# Data retrieval I

In this notebook, we will work with the following:

- Web scraping process.
- Read one page.
- Find the content we want.
- Automate many pages.

In [1]:
import requests
import pandas as pd
from bs4 import BeautifulSoup

# Web scraping

One helpful way of gathering text data is web scraping.
We usually do this in three steps:

1. Retrieve the pages with information we want.
1. Extract the data from the pages.
1. Clean and save the resulting data.

Let's walk through an example of getting press releases from the [Microsoft website](https://news.microsoft.com/category/press-releases/).

I often prefer to work out of order as follows:

1. Figure out how to extract data from one page that has the data.
1. Then, figure out how to automate getting the pages of interest.
1. Run those pages through the procedure in step 1.
1. Clean and save.

This has the benefit of solving what is usually the hardest problem first.

## Important note

As you'll see, the difficulty ramps up a lot here.
Web scraping is easily a full day topic on its own.
Hence, I have two main goals for you:

1. Get a sense of the logic and the process in solving the problem. This is a good start if you want to learn it yourself.
1. Understand what is feasible and achievable. This helps whether you do it yourself or farm it out (and there's a ready talent pool for this).

## Read one page

This is the hardest part.

Note that we add a user agent header that is sent as part of the request.
The reason is that a lot of web servers block user agents that are web scraping tools.

In [2]:
_AGENT= 'Mozilla/5.0 (X11; Ubuntu; Linux x86_64; rv:68.0) Gecko/20100101 Firefox/68.0'

pr_url_1 = 'https://news.microsoft.com/2018/10/04/redline-communications-and-microsoft-announce-partnership-to-lower-the-cost-of-tv-white-space-solutions/'
pr_req_1 = requests.get(pr_url_1, headers={'User-Agent': _AGENT})

In [3]:
# We want this to be 200, which is the code for OK.
pr_req_1.status_code

200

In [4]:
# The .text attribute of the request object is the HTML of the page.
pr_soup_1 = BeautifulSoup(pr_req_1.text)

In [5]:
# The meta tags have some data we'd like to get.
# For example, this is the published time.
pr_soup_1.find('meta', property='article:published_time')

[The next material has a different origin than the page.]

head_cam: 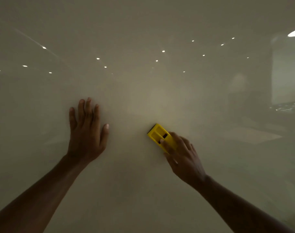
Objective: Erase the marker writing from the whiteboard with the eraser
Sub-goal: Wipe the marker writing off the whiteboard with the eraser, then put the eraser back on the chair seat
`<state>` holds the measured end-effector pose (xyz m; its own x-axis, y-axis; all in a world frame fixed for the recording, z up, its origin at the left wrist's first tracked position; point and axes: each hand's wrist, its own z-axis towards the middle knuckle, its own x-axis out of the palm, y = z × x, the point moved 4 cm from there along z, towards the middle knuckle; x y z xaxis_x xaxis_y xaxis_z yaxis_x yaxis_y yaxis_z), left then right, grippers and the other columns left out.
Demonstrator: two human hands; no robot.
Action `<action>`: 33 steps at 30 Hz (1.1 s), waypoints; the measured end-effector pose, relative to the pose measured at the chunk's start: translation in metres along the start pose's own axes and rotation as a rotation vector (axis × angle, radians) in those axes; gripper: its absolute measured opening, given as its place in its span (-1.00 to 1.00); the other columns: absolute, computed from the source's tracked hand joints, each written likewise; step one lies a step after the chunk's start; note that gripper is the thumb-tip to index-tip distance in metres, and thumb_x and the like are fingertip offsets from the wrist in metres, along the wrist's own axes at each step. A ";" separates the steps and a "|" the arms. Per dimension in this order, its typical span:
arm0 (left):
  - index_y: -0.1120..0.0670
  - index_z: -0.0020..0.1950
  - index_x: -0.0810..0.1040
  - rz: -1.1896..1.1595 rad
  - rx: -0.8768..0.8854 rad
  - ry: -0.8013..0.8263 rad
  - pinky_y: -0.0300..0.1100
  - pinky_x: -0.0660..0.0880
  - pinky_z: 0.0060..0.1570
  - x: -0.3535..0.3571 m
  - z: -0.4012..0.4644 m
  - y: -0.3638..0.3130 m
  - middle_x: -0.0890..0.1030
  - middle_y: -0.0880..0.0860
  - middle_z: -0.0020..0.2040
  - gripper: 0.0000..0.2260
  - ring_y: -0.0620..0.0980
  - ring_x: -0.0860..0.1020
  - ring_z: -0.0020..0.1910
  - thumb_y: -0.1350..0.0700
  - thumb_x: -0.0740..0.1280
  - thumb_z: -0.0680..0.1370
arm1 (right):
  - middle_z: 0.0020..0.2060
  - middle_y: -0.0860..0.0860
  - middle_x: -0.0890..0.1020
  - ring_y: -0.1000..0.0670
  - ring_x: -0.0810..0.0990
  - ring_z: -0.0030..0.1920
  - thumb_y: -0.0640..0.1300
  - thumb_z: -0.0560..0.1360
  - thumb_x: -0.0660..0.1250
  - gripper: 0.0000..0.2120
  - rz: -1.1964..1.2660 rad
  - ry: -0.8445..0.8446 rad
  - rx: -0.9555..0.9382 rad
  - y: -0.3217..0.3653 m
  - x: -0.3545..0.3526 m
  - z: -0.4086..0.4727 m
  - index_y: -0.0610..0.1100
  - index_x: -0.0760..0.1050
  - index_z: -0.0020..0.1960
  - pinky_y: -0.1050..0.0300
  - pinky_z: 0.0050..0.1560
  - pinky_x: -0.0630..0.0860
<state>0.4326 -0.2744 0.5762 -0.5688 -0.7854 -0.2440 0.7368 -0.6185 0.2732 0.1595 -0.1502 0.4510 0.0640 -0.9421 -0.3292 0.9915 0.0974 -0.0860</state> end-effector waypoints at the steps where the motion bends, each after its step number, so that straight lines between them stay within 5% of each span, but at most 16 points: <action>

<meta content="2018-10-04T13:00:35+00:00" property="article:published_time"/>

In [6]:
# We can get the property attribute of this meta tag, which has the name of the data item.
pr_soup_1.find('meta', property='article:published_time')['property']

'article:published_time'

In [7]:
# The content attribute has the data item itself.
pr_soup_1.find('meta', property='article:published_time')['content']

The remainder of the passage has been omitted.